Problem to work on: Exactly as they appear, set down all the lines of the material.

Information provided:
--
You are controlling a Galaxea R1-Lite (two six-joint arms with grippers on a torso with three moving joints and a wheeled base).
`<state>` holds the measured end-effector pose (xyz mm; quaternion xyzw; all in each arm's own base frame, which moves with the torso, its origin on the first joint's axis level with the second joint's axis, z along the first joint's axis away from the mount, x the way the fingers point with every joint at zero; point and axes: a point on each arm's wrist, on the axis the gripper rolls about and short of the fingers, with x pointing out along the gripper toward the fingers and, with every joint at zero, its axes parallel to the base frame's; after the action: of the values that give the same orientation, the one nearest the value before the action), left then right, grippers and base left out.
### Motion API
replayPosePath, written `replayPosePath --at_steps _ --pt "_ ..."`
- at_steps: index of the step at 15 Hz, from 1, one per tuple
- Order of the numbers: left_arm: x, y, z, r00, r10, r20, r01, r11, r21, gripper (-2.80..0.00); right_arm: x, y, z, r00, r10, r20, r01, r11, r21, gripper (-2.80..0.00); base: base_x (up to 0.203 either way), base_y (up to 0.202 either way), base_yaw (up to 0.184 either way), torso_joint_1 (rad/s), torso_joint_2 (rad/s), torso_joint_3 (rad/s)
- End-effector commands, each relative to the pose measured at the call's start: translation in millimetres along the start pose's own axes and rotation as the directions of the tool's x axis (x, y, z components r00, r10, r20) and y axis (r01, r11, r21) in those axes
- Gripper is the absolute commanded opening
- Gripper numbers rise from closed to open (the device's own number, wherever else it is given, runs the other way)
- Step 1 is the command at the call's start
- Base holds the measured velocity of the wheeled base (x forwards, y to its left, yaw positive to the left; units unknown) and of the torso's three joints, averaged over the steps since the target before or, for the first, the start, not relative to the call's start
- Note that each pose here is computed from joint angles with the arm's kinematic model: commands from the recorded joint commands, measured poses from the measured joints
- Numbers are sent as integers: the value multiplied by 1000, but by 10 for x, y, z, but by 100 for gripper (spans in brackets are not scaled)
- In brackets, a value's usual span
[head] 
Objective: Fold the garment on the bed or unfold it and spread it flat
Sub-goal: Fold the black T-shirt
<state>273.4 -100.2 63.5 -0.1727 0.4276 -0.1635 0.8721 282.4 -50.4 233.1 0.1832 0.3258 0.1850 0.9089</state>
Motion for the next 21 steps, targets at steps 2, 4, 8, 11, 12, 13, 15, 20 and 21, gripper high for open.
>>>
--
Exercise output:
You are controlling a Galaxea R1-Lite (two six-joint arms with grippers on a torso with three moving joints and a wheeled base).
`<state>` holds the measured end-effector pose (xyz mm; quaternion xyzw; all in each arm's own base frame, which moves with the torso, its origin on the first joint's axis level with the second joint's axis, z along the first joint's axis away from the mount, x the way the fingers point with every joint at zero; point and axes: a point on each arm's wrist, on the axis the gripper rolls about and short of the fingers, with x pointing out along the gripper toward the fingers and, with every joint at zero, its axes parallel to the base frame's; after the action: of the values that give the same orientation, the one nearest the value before the action), left then right, grippers and base left out.
### Motion API
replayPosePath, written `replayPosePath --at_steps _ --pt "_ ..."`
- at_steps: index of the step at 15 Hz, from 1, one per tuple
- Order of the numbers: left_arm: x, y, z, r00, r10, r20, r01, r11, r21, gripper (-2.80..0.00); right_arm: x, y, z, r00, r10, r20, r01, r11, r21, gripper (-2.80..0.00); base: base_x (up to 0.203 either way), base_y (up to 0.202 either way), base_yaw (up to 0.184 either way), torso_joint_1 (rad/s), torso_joint_2 (rad/s), torso_joint_3 (rad/s)
- End-effector commands, each relative to the pose measured at the call's start: translation in millimetres along the start pose's own axes and rotation as the directions of the tool's x axis (x, y, z components r00, r10, r20) and y axis (r01, r11, r21) in those axes
- Gripper is the absolute commanded opening
- Gripper numbers rise from closed to open (the device's own number, wherever else it is given, runs the other way)
- Step 1 is the command at the call's start
- Base holds the measured velocity of the wheeled base (x forwards, y to its left, yaw positive to the left; units unknown) and of the torso's three joints, averaged over the steps since the target before or, for the first, the start, not relative to the call's start
- Note that each pose here is computed from joint angles with the arm's kinematic model: commands from the recorded joint commands, measured poses from the measured joints
- Numbers are sent as integers: the value multiplied by 1000, but by 10 for x, y, z, but by 100 for gripper (spans in brackets are not scaled)
- In brackets, a value's usual span
[head] 
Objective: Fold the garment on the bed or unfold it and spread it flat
Sub-goal: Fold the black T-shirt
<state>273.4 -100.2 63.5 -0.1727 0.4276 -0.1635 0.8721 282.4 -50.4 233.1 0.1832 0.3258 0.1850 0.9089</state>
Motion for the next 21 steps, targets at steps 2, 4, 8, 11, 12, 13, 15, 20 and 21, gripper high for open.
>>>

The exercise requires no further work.